The films shed light on Gandhi's life in the Ashram. There was also an interesting eyewitness account of the famous Salt March by one of his disciples, Sumangal Prakash. He was one of the 78 Ashram residents whom Gandhi personally selected as his co-marchers.

Gandhi left Sabarmati Ashram on the 6th March 1930, when he launched the Salt March. He also took a vow that he would only return to Sabarmati Ashram after India had achieved Purna Swaraj or complete independence. So he never returned to the Ashram.

After the film, A S Rajan, Minister Co-ordination at the Indian High Commission in London, said the film appropriately reflected the values such as non-violence, peace, love and harmony that Gandhi Ji preached.

CB Patel, the Publisher/Editor of Asian Voice and Gujarat Samachar, remembered his first visit to the Ashram in 1949 when he was a 12-year-old schoolboy. He told the audience that this Ashram, once neglected, has now become the centre of Ahmedabad's civic life and tourist scene.

“While celebrating 100 years of Gandhi's Sabarmati Ashram, this small film is an attempt, in this age of social media when attention span is increasingly fractured, to retell Gandhi's story with some interesting visual elements to the Internet generation,” said the filmmaker, Dr. Vijay Rana.

==

Sabarmati Ashram: The Home of Gandhi’s Experiments with Truth

-Zsuzsanna Nemeth

I attended a film screening called Sabramati Ashram: The home of Gandhi’s Experiments with Truth on the 10th of April at the Nehru Centre (London, W1K 1HF). I can wholeheartedly say that I am a Gandhian. I am inspired by his idea of non-violence and I am in awe of how he led (with others) Bharat Mata to independence.
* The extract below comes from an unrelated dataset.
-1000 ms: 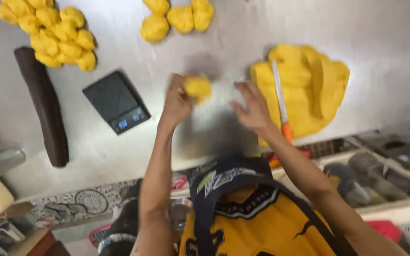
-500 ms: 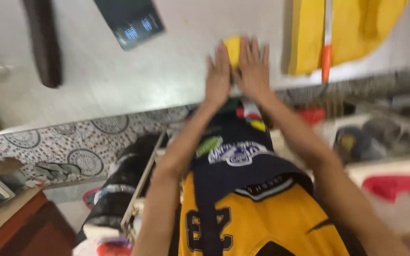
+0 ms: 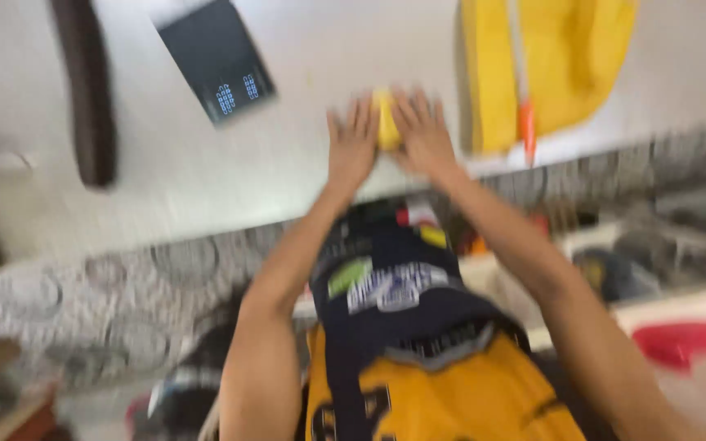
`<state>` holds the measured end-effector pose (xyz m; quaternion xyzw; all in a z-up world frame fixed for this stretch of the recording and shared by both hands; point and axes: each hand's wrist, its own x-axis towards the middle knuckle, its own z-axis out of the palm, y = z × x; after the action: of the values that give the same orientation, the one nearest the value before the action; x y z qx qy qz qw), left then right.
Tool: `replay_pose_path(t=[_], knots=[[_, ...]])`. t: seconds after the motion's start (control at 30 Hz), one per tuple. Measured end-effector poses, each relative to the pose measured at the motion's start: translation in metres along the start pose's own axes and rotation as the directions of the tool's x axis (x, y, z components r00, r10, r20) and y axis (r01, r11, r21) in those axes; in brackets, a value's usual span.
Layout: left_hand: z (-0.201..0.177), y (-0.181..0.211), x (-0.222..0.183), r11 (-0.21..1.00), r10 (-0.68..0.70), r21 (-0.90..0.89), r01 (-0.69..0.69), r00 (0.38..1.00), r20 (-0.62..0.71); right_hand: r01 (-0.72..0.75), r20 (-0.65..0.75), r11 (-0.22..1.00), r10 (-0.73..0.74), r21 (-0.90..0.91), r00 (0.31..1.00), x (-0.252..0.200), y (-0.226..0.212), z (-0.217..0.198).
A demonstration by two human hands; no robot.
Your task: The person portions yellow dough with a knife and rolls the pieces into elongated strips before placing them on a baking tray.
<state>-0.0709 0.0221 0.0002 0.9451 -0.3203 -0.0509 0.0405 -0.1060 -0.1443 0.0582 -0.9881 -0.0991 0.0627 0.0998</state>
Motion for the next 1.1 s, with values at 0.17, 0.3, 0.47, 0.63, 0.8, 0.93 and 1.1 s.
replay_pose_path(t=[0.17,0.3,0.47,0.63,0.8,0.93,1.1], knots=[[0.0,0.021,0.005,0.99,0.002,-0.136,0.021,0.986,0.164,-0.041,0.04,0.999,0.042,-0.027,0.998,-0.01,-0.005,0.023],[0.013,0.009,-0.001,0.979,0.056,-0.202,-0.008,0.971,0.233,-0.054,0.123,0.998,0.051,0.022,0.991,-0.02,0.008,0.027],[0.033,-0.016,-0.026,0.885,0.137,-0.385,-0.26,0.938,-0.318,0.041,-0.082,0.995,-0.033,0.093,0.996,-0.03,0.002,0.031],[0.085,-0.026,-0.016,0.88,0.261,-0.367,-0.302,0.953,-0.156,0.13,-0.094,0.991,-0.129,0.006,0.987,-0.034,-0.01,0.012],[0.061,-0.028,-0.028,0.858,0.323,-0.388,-0.336,0.941,-0.101,0.143,-0.04,0.989,-0.144,-0.036,0.989,-0.035,-0.001,0.036],[0.057,-0.021,-0.042,0.846,0.287,-0.442,-0.297,0.954,-0.092,0.137,-0.051,0.99,-0.136,0.025,0.989,-0.05,-0.008,0.039],[0.015,-0.027,-0.047,0.828,0.289,-0.39,-0.403,0.903,-0.319,0.141,-0.119,0.987,-0.132,0.076,0.984,-0.051,-0.017,0.029]])
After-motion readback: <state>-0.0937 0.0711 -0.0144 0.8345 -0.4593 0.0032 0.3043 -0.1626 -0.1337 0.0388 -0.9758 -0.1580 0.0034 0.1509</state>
I read books, articles, anything available on the Mahatma: trying to understand where he got his strength from to fight and what shaped his way of thinking. By booking this event I thought I would get a little closer to Him.

After Mr. A. S. Rajan Minister (Coordination Indian High Commission) very enjoyable speech about his take on Gandhi’s philosophy, then Dr Vijay Rana introduced his documentary.

He spoke about his personal experience of the lack of education about Gandhi in remote Indian villages, which inspired him to make this film.

He reminded everybody the exemplary cleanliness of the Mahatma and his vision for villages and referred to the current state of India by saying that the Swatch Bharat is running out of steam and Modi ji should learn from Gandhi’s teachings. Somehow I hoped that current Indian politics won’t creep in or at least not like this.

The cleanliness of India is each and every citizen’s responsibility and the government needs to provide the right tools. "Let each do his duty, If I do my duty, that is, serve myself, I shall be able to serve others.” [M. K. Gandhi, Hind Swaraj. Chap. XX]

To summarize it all, it was a lovely evening especially listening to Mr. C.B Patel’s anecdotes about Gandhi and the lovely bhajans of Vaishnava Jana and Ragupati Raghava sung by Ms Uttara S. Joshi and Mrs Kusum P. Joshi.